Structureless optimization

In this post, I will be going over Bundle Adjustment. Content in this post is summarization of material from the paper [1].

Contents are as follows:

Problem Statement

Suppose we have \(L\) landmarks and \(K\) frames such that the landmark \(l\) is observed by subset of frames \(X(l)\). The objective function that we try to minimize is thus:

\[J = \sum_{l=1}^{L}\sum_{i \in X(l)} || \mathbf{r}_{\mathcal{C}_{il}}||_{\mathbf{\Sigma}_c}^2\]

where $X(l)$ is subset of frames that observe the landmark \(l\), \(\Sigma_c\) is measurement covariance of the pixel and \(\mathbf{r}_{\mathcal{C}_{il}}\) is the standard reprojection error given by;

\[\mathbf{r}_{\mathcal{C}_{il}}(\mathtt{R}_i, \mathbf{p}_i, \boldsymbol{\rho}_l) = \mathbf{z}_{il} - \pi\left( \mathtt{R}_i \boldsymbol{\rho}_l + \mathbf{p}_i \right)\]

Since \(\mathbf{r}_{\mathcal{C}_{il}}\) is a nonlinear function, we solve the above iteratively using Gauss-Newton method or Levenberg-Marquardt method. Derivation of the method is presented in Section Derivation.

Background

SVD

We shall be using SVD to get orthonormal basis for a linear transformation. Let \(A \in \mathbb{R}^{n \times m}\). Since we will be mostly interested in over determined system of equations, we have \(n \gt m\). Let us further assume \(A\) is a full column rank matrix.

\(A = U \Sigma V^T\) where \(U \in \mathbb{R}^{n \times n}, \Sigma \in \mathbb{R}^{n \times m}, V \in \mathbb{R}^{m \times m}\).

\begin{align} AV &= U \Sigma
\end{align}

\[Av_i = \begin{cases} \sigma_i u_i & \text{if 1 $\leq$ i $\leq$ m} \\ 0 & \text{otherwise} \end{cases}\]

Orthogonal Projections

Let \(V = \mathbb{R}^{n}\) be an inner product space. Let \(W\) be a subspace of \(V\). Let \(\{w_1, w_2, \dots, w_k\}\) be a basis for \(W\). Let \(x \in V\) and \(y \in W\) be it’s orthogonal projection i.e, \(y = Ex\) where \(E\) is orthogonal projection operator from \(V\) to \(W\) along \(W^\bot\). This is illustrated in the following figure.

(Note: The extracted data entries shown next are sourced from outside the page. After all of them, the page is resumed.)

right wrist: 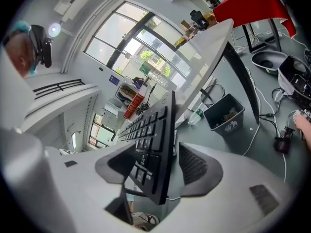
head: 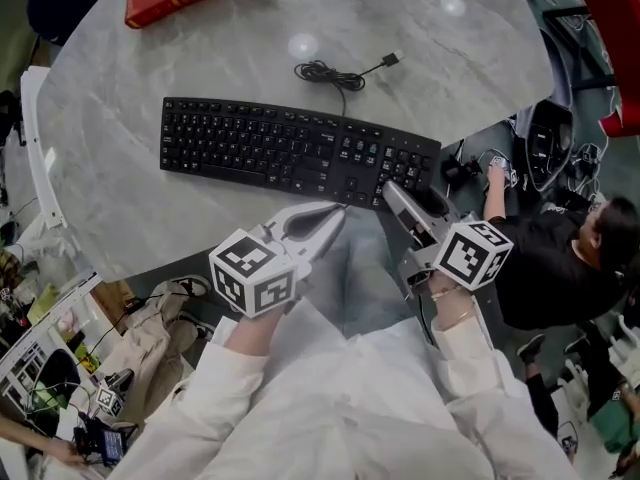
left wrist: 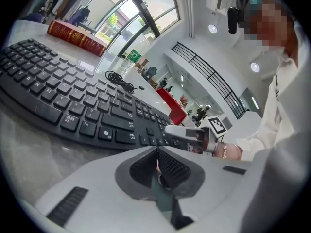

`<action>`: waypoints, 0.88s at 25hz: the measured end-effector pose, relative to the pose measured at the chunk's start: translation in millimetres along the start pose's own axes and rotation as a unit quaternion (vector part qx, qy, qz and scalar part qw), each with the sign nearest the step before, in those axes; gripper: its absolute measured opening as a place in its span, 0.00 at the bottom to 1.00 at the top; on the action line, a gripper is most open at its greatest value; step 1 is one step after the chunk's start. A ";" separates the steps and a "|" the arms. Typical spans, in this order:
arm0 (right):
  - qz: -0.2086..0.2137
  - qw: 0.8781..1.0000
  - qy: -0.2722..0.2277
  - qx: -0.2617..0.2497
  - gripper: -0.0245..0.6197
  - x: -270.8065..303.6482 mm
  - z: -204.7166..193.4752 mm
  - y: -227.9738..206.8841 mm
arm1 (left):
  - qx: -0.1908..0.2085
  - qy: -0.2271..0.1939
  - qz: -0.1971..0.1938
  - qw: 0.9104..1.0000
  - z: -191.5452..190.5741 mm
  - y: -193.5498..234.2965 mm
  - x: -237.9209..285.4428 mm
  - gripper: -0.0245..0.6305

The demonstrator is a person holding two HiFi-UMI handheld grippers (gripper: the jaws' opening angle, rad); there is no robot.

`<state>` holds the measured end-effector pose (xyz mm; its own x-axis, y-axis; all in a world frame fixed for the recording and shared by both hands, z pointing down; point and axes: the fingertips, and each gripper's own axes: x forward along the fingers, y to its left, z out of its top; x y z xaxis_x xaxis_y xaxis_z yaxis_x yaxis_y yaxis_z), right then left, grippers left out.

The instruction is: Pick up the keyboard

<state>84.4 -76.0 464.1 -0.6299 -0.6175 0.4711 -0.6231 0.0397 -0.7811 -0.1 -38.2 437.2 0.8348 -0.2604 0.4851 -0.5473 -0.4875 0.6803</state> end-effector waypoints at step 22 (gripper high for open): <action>0.044 0.997 0.016 0.064 0.32 4.7 -3.1 13.9 | -0.071 -0.059 -0.082 0.992 18.2 -15.6 -1.6 0.07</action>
<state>71.3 -75.9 456.7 -0.6955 -0.5909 0.4087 -0.5008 -0.0091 -0.8655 8.2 -45.3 415.8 0.9099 -0.2876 0.2990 -0.3993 -0.4117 0.8192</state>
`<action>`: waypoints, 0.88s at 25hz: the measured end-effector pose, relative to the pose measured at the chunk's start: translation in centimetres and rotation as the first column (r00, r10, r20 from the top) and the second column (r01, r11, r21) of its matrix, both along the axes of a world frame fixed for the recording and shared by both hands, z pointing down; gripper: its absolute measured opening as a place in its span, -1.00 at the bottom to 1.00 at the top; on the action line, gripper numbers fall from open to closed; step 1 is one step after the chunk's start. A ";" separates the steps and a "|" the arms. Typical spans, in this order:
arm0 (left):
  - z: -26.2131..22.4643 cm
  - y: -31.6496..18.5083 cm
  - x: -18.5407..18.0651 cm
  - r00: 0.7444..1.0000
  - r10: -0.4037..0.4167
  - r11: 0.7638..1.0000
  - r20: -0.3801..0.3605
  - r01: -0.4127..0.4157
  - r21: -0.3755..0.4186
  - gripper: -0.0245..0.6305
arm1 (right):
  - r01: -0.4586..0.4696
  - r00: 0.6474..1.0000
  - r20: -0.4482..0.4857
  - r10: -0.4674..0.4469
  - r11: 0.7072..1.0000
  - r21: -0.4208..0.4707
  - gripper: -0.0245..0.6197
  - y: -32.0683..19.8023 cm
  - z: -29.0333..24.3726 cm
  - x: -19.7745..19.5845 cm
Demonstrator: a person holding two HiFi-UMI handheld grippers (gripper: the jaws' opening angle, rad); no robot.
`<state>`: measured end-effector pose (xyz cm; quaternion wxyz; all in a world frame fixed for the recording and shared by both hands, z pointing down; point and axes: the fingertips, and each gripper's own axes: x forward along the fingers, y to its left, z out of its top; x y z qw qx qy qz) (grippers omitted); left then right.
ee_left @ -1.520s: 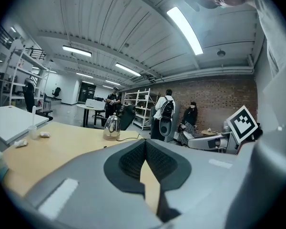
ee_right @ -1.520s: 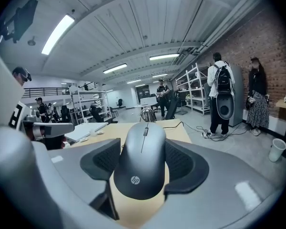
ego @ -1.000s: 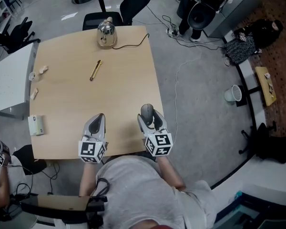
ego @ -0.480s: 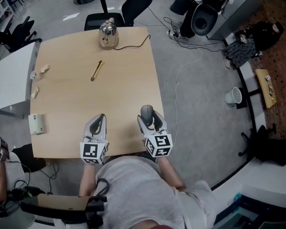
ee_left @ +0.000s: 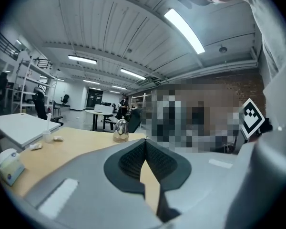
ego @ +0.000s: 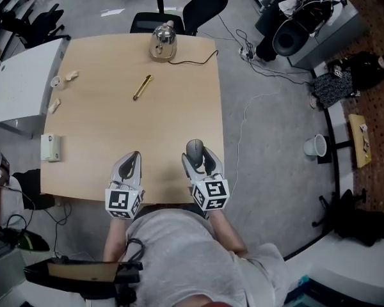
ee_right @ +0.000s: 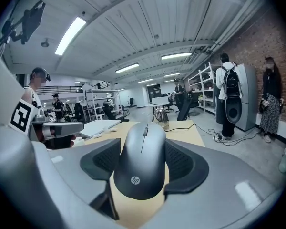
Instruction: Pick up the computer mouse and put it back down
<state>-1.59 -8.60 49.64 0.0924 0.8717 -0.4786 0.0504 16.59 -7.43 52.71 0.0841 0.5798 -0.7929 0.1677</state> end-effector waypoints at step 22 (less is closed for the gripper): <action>1.4 7.3 -13.9 0.910 -0.413 0.908 0.009 0.413 -0.064 -0.86 | 0.472 0.882 -0.003 -0.472 0.882 0.013 -0.01 -1.2 -1.2 -17.1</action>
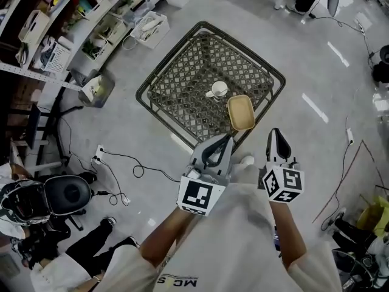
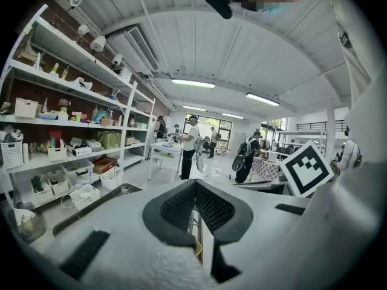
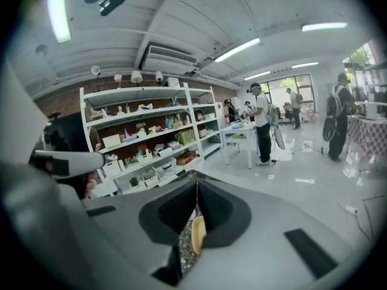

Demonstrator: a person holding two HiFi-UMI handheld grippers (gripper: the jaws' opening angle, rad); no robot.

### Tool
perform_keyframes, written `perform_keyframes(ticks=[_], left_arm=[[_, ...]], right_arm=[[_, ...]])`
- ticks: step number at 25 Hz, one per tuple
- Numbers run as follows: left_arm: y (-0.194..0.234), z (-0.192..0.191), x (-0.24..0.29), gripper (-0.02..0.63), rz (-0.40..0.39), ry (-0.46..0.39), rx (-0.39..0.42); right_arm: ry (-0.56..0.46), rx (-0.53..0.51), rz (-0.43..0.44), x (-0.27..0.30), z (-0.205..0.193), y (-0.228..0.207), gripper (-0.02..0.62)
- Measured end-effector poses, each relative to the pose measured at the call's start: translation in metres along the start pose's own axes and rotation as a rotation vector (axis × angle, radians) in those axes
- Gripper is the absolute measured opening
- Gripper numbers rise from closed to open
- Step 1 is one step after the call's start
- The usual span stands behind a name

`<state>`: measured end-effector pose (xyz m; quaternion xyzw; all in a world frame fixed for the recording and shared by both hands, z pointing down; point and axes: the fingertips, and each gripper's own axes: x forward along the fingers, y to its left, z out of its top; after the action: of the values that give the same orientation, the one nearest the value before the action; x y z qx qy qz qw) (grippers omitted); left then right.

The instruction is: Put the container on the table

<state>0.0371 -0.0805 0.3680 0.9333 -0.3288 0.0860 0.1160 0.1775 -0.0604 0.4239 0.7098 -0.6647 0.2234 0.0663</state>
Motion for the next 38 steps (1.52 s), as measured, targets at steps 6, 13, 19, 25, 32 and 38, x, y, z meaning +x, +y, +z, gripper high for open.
perform_keyframes(ticks=[6,13,19,25,32,38], left_arm=[[-0.008,0.017,-0.005,0.023,-0.018,-0.023,0.038],[-0.016,0.022,-0.010,0.023,-0.018,-0.037,0.046],[-0.018,0.026,-0.011,0.023,-0.014,-0.055,0.058],[-0.004,0.028,-0.020,0.023,-0.012,-0.071,0.092],[-0.011,0.026,-0.014,0.023,-0.035,-0.065,0.089],[-0.010,0.023,-0.019,0.023,-0.026,-0.062,0.083]], right_arm=[[-0.125,-0.071,0.043,-0.043,0.045,0.020,0.021],[-0.214,-0.141,0.024,-0.086,0.067,0.020,0.021],[-0.225,-0.115,0.028,-0.096,0.061,0.016,0.021],[-0.217,-0.120,0.051,-0.089,0.064,0.025,0.021],[-0.204,-0.140,0.097,-0.088,0.070,0.024,0.021],[-0.168,-0.149,0.123,-0.084,0.063,0.020,0.021]])
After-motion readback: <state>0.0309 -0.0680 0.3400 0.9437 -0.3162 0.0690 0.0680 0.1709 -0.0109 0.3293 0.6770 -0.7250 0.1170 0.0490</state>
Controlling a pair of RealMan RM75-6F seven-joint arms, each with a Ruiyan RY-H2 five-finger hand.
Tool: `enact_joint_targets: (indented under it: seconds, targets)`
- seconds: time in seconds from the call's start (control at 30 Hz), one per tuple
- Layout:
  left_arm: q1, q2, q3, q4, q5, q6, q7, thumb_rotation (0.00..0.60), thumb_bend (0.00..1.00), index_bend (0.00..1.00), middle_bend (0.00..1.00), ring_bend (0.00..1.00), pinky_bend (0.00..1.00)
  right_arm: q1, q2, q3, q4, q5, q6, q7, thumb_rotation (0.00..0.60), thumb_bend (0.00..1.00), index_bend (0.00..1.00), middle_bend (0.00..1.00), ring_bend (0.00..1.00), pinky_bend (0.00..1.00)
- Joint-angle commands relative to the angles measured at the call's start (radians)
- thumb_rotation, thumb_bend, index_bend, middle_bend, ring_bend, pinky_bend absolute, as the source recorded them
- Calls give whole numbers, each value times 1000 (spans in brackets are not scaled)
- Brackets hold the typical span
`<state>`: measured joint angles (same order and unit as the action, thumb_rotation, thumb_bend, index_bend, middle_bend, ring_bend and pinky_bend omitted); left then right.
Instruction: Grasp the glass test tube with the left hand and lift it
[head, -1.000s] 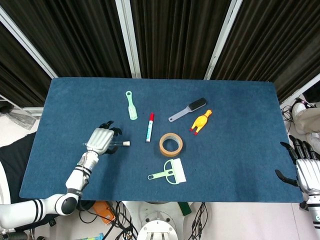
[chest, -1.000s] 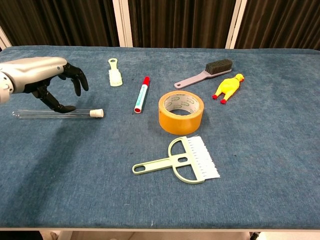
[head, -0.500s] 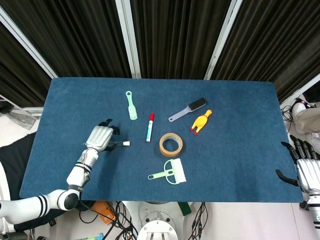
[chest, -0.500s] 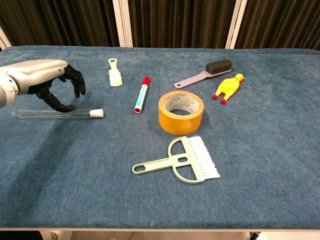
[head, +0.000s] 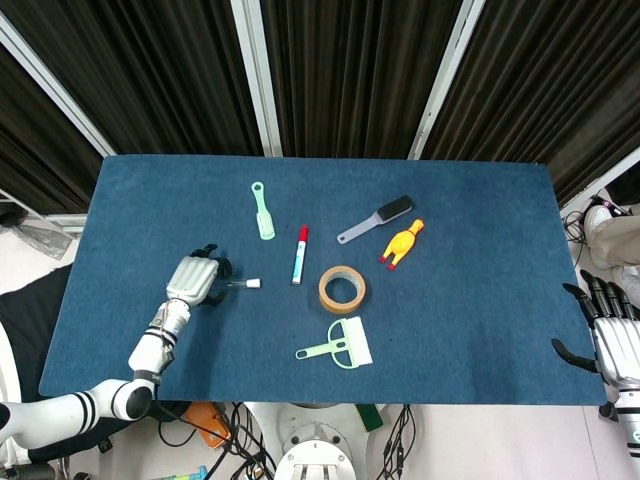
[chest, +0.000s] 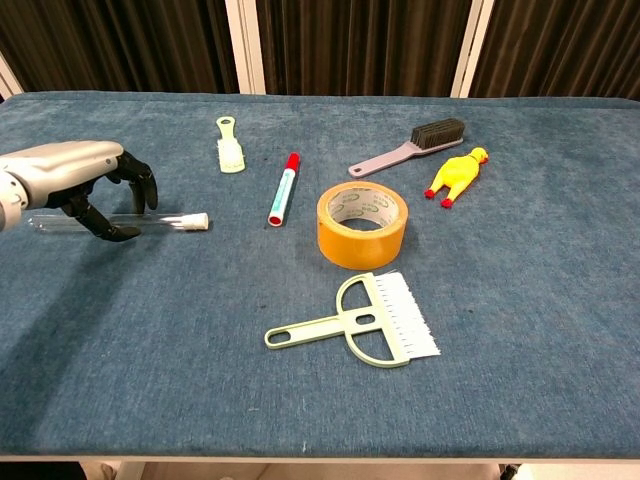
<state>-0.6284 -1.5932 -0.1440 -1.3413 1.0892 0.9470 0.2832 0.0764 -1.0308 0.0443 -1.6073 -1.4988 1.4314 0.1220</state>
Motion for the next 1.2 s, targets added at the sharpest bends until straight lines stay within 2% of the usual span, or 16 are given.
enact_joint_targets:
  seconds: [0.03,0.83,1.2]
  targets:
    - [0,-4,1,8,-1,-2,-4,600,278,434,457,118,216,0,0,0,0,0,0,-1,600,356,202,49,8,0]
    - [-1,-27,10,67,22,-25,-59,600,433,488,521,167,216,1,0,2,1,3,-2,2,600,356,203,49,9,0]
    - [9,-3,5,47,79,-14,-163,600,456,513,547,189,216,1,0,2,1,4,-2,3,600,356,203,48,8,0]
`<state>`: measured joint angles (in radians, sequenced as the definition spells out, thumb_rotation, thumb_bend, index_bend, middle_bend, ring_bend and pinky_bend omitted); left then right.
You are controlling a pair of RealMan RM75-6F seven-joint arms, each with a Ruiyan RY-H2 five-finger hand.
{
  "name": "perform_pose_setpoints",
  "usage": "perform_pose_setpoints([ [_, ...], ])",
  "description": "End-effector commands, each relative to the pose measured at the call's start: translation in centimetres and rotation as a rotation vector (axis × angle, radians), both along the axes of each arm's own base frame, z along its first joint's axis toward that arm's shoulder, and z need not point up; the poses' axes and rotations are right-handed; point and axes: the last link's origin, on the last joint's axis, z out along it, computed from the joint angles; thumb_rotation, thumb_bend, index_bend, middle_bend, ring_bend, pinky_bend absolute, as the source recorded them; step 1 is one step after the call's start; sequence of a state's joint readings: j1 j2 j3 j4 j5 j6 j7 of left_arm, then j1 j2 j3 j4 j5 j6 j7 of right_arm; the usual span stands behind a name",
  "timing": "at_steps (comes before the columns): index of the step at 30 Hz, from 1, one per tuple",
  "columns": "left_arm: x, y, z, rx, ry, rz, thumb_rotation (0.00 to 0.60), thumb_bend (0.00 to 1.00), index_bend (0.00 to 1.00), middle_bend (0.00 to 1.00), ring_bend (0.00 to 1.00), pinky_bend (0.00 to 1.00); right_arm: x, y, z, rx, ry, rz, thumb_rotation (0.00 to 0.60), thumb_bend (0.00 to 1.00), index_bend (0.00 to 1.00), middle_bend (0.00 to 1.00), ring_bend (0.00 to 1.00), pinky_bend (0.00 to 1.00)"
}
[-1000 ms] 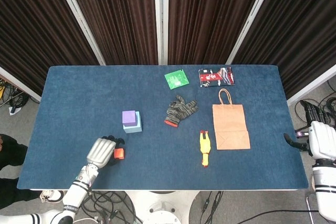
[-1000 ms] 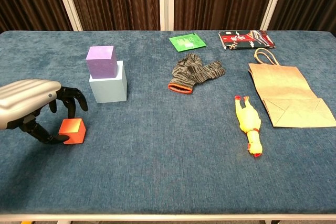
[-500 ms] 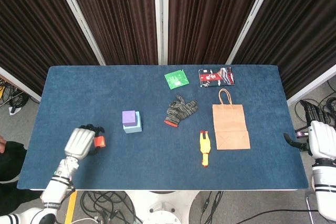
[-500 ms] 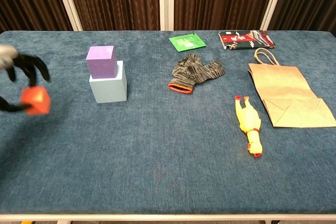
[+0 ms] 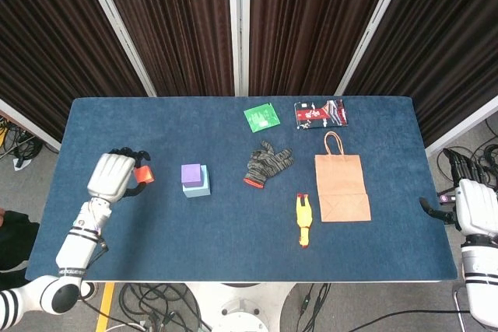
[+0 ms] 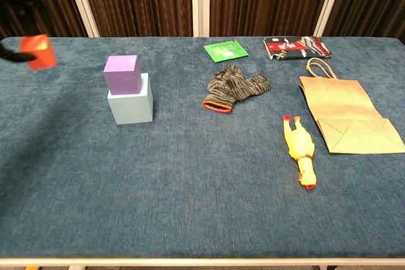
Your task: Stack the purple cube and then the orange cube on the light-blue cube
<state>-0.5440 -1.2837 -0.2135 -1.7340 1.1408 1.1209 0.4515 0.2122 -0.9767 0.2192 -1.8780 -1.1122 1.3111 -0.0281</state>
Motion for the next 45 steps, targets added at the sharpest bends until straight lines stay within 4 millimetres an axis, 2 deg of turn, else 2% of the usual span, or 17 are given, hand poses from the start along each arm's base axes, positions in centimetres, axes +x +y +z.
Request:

Let us find structure of the operator \(E\). Since \(y \in W\), \(y = \alpha_1 w_1 + \dots + \alpha_k w_k\) or \(y = A{\bf \alpha}\) where \(\alpha \in \mathbb{R}^k\) and vectors \(w_i\) are stacked onto columns of \(A\) and hence \(A \in \mathbb{R}^{n \times k}\). Further \(y - x \in W^\bot\). So \((y-x)^\mathsf{T}w_i = 0 \enspace \forall \enspace i = 1, 2, \dots, k\). or \(A^\mathsf{T}(y-x) = 0\). Expanding the above, we get; \(A^\mathsf{T}y = A^\mathsf{T}x\) and since \(y = A{\bf \alpha}\), we have \(A^\mathsf{T}A{\bf \alpha} = A^\mathsf{T}x\) or \({\bf \alpha} = (A^\mathsf{T}A)^{-1}A^\mathsf{T}x \) and hence \(y = A(A^\mathsf{T}A)^{-1}A^\mathsf{T}x\). Hence by simple inspection we have;

\[E := A(A^\mathsf{T}A)^{-1}A^\mathsf{T} \label{1}\]

Note that inverse of \(A^\mathsf{T}A\) is well defined since \(A\) has full column rank. Clearly range space of \(E\) is \(\mathcal{R}(E) = W\). Let \(x \in \mathcal{N}(E) \Leftrightarrow Ex = 0 \Leftrightarrow x - 0 \in W^\bot \Leftrightarrow x \in W^\bot\). And hence \(\mathcal{N}(E) = W^\bot\).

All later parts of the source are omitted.